Back in 2014, U.S. Steel had sought a looser standard for sulfate discharges upstream of Hay Lake, a 25.2-acre lake known to have wild rice. Under Minnesota’s wild rice rule, sulfate discharges are supposed to be limited to 10 milligrams per liter.
U.S. Steel had sought to allow a higher limit of 79 mg/l based on a now-abandoned proposal to variably determine sulfate standards based on iron levels in lake or stream sediments. The MPCA had proposed using the variable standard as part of a new rulemaking process several years ago but ultimately abandoned the method after new research suggested the approach lacked validity.
In 2023, after years of inactivity on the request, the MPCA ultimately rejected U.S. Steel’s request for a looser sulfate limit, based on the variable standard calculation.
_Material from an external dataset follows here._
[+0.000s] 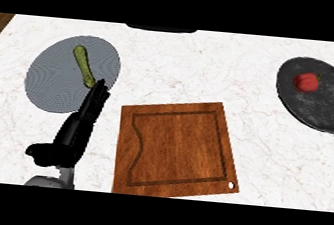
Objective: Pick the bell pepper from the cutting board and place it in the pan
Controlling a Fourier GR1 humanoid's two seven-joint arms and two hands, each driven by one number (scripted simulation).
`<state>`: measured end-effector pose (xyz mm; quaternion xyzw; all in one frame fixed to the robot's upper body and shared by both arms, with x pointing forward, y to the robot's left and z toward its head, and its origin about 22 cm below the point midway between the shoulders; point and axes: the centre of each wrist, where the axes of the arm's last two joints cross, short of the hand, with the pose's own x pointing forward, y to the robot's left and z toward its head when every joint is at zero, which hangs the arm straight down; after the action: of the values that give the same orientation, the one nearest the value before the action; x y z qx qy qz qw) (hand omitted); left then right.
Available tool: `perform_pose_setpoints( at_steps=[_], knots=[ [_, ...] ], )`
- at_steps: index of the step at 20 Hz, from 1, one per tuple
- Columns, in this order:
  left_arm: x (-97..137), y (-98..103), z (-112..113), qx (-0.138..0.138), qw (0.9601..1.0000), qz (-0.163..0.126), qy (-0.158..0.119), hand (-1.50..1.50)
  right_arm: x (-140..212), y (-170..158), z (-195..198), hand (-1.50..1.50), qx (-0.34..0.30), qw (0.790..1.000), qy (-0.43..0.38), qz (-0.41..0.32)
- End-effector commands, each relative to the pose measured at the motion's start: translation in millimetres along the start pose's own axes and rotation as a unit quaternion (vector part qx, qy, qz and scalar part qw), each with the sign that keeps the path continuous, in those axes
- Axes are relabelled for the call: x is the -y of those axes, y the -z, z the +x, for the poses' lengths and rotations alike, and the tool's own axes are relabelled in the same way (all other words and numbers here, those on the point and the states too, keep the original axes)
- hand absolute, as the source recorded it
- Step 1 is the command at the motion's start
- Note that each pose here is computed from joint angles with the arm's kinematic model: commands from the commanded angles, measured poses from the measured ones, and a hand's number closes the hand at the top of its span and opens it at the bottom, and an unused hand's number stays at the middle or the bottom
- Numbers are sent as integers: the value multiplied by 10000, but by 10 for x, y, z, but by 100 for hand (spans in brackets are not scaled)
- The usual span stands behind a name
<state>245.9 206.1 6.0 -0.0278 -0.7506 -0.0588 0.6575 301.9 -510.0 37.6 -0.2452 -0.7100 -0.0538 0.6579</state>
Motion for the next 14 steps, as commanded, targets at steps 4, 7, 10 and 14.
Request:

U.S. Steel appealed that determination, arguing that the MPCA acted arbitrarily and capriciously in its decision, and that its determination was unsupported by evidence and was the result of legal error.
In their non-precedential ruling, a three-judge panel led by Judge JaPaul Harris rejected each of U.S. Steel’s arguments in turn.
Given the court’s longstanding deference to agency rulings in the absence of clear evidence to the contrary, the court ruled in the MPCA’s favor.
“This record shows that MPCA applied a case-by-case, fact-specific analysis to fulfill its obligation to determine whether sufficient information was available to justify a site-specific modification [of its permit].”
Several environmental groups submitted “friend of the court” briefs in defense of the MPCA’s position in the case. Not surprisingly, they hailed the April ruling, which will now stand given the Supreme Court’s decision to deny review.
While environmental groups saw the ruling as a victory, the reality is that the Keetac plant has continued to violate its sulfate standard since requesting a looser rule more than a decade ago. According to Paula Maccabee, head legal counsel for Duluth-based Water Legacy, the plant’s discharge has averaged about 34 mg/l of sulfate in recent years. “If you apply the real standard, they are violating the rule. But there has not been any enforcement action because this has been hanging out there,” Maccabee said.
While the high court decision represents the end of the line for U.S. Steel’s legal maneuvering, the company will almost certainly spend years negotiating with state regulators over a “schedule of compliance,” an enforcement timeline which U.S. Steel operations have failed to meet in the past.